Ese es el impasse del que pretenden sacar a la región los esfuerzos del gobierno de Obama. Israel ha anunciado, en señal de buena voluntad, que excarcelará a un centenar de presos palestinos, algunos detenidos desde antes de los Acuerdos de Oslo de 1993.
Otro de los grandes obstáculos para el acuerdo es la exigencia palestina del «derecho al retorno» de los varios millones de refugiados que, desde la guerra de 1948, debieron exilarse y viven dispersos por el mundo. Su número es incierto, pero oscilaría entre tres o cuatro millones de personas.
Israel sostiene que, si reconociera ese derecho, el país dejaría de ser un Estado judío y se convertiría en un Estado palestino, porque la población de este origen superaría largamente a la hebrea. Alega, además, no sin razón, que, al igual que los palestinos, cientos de miles de judíos han sido expulsados desde 1948 de Egipto, Irán, Irak, Yemen, Libia y demás países árabes y musulmanes.
Se podría seguir enumerando durante mucho tiempo todos los peligros que convierten en un campo minado la negociación entre palestinos e israelíes. Y, sin embargo, sería absurdo adoptar al respecto una actitud pesimista. Vivimos en una época en la que hemos visto convertirse en posibles cosas que parecían imposibles, como la transformación pacífica de África del Sur en un país multirracial y democrático, o la conversión de China Popular - el más radical de los Estados colectivistas y estatistas del socialismo marxista - en el valedor más exaltado del capitalismo autoritario. A Myanmar (Birmania), una típica satrapía militar tercermundista, mudada en un régimen que de forma propria decidió reformarse y orientarse hacia la legalidad y la libertad.
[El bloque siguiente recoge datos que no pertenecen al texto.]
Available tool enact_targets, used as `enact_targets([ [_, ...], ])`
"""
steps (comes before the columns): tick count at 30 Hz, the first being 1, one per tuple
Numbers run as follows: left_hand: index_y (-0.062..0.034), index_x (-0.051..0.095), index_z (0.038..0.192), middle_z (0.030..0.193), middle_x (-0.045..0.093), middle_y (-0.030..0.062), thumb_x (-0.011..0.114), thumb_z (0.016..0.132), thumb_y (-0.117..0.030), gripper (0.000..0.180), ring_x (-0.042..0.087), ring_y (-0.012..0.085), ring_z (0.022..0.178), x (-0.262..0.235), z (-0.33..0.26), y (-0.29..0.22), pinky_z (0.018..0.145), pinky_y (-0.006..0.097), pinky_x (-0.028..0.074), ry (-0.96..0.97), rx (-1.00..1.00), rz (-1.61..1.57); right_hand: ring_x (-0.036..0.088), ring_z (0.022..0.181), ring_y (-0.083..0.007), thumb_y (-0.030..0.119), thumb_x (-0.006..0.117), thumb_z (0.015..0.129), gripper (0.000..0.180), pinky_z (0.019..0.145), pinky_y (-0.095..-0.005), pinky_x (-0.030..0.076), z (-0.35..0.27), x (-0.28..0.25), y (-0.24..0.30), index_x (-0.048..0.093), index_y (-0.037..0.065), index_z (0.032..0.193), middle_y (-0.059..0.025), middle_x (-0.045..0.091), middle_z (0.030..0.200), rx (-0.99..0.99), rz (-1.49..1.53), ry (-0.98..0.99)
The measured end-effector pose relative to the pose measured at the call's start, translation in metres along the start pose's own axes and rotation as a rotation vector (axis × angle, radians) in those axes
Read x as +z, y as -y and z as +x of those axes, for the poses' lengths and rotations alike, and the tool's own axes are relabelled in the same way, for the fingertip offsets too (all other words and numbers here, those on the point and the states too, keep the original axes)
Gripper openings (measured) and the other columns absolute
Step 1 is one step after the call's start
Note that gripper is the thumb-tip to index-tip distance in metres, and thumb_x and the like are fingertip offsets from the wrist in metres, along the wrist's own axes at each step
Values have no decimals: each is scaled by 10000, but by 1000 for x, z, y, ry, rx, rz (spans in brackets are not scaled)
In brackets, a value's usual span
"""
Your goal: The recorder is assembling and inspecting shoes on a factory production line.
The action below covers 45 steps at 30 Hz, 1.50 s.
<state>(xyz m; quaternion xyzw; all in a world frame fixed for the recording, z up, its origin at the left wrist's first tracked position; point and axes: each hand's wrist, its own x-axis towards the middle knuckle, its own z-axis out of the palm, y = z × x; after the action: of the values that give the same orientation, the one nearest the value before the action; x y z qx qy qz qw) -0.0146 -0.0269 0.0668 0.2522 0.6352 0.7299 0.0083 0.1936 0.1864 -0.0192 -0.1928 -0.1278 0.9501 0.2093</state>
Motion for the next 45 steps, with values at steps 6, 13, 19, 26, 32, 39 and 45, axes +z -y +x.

Si este nuevo intento fracasa, acaso no haya una nueva oportunidad, y sigan reinando la incertidumbre y la inseguridad que los fanáticos de ambos bandos creen favorecen a sus tesis respectivas. No es así. Si la idea de dos Estados no llega a concretarse, probablemente, en algún momento del futuro, volverá a incendiarse la región en un conflicto armado con miles de víctimas y enormes estragos materiales.
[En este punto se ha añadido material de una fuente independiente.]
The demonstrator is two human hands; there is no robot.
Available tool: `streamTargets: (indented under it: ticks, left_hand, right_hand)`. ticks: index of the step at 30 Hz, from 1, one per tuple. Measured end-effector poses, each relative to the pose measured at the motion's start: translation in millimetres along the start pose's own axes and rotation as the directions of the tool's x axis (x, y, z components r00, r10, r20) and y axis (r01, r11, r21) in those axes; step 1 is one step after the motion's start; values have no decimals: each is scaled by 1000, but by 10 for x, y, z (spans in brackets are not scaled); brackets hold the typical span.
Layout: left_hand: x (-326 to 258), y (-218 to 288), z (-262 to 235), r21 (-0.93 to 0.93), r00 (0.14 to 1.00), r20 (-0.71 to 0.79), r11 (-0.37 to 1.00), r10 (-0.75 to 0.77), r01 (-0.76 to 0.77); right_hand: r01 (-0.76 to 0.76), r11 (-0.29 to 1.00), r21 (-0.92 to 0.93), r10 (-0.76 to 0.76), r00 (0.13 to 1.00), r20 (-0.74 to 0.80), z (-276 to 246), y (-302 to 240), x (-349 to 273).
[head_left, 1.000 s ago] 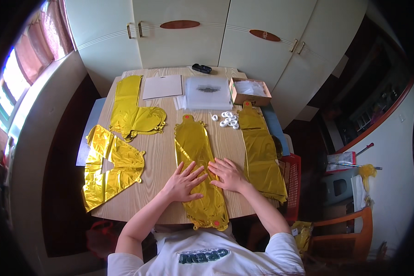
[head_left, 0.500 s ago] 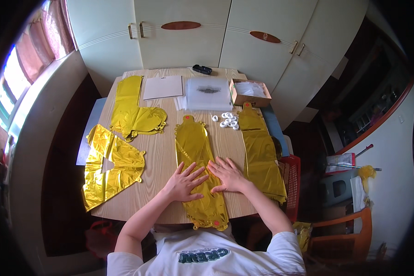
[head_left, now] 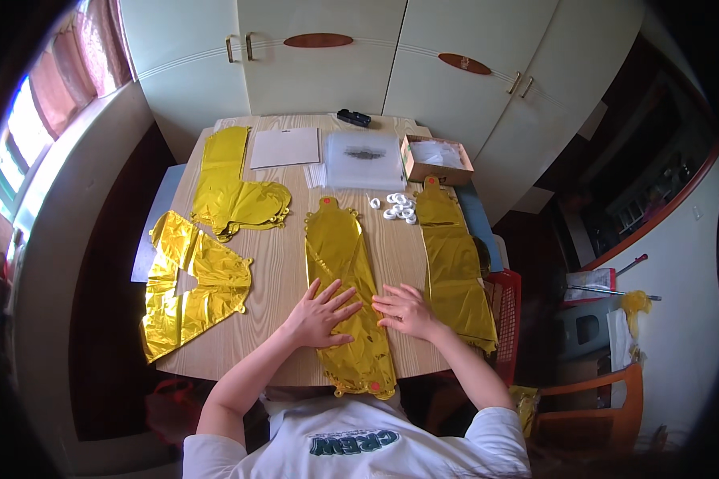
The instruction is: Folding gold-colored foil packaging sheets at a table.
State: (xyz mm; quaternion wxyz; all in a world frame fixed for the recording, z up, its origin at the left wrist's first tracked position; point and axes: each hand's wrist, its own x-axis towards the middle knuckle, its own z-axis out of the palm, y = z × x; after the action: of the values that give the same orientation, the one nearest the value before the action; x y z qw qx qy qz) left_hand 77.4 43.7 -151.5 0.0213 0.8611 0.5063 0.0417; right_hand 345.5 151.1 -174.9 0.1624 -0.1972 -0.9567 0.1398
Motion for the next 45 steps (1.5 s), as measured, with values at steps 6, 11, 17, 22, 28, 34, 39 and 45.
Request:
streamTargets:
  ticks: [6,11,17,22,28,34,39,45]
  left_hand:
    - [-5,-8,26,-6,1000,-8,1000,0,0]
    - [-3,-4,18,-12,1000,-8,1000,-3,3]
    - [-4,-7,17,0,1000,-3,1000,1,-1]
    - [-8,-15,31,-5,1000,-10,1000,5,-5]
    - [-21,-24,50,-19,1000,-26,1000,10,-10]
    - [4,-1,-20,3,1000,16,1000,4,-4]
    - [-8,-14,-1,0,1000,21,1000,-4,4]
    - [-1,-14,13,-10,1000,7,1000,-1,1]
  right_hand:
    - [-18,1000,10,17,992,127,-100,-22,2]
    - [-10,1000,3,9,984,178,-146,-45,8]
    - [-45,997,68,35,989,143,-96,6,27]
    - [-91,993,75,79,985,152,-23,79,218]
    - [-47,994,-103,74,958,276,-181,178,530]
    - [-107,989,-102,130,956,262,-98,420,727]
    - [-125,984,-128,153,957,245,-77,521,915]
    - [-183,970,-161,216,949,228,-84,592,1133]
Se equivocan quienes alegan que Israel, gracias a su potencial económico y su gran poderío militar, es ya invulnerable y que la fuerza le garantiza el futuro. Un país no puede vivir rodeado de enemigos que ansían su destrucción. Y los fanáticos palestinos que creen que echarán a los judíos al mar están ciegos. A lo más que pueden aspirar es a provocar un nuevo Holocausto en la región del que serán las primeras víctimas.
En un excelente artículo en el que pasa revista a todos los desafíos que deben enfrentar israelíes y palestinos en la negociación que se va a reanudar y confiesa su propio pesimismo, Roger Cohen, en «The New York Times» escribió recientemente: «Mi corazón sangra. Y, sin embargo, no puedo dejar de oír lo que debe estar murmurando Mandela en su cama del hospital: Pruébenme que estoy equivocado, cobardes, decidan de una vez si ganar una discusión es más importante que salvar la vida de un niño».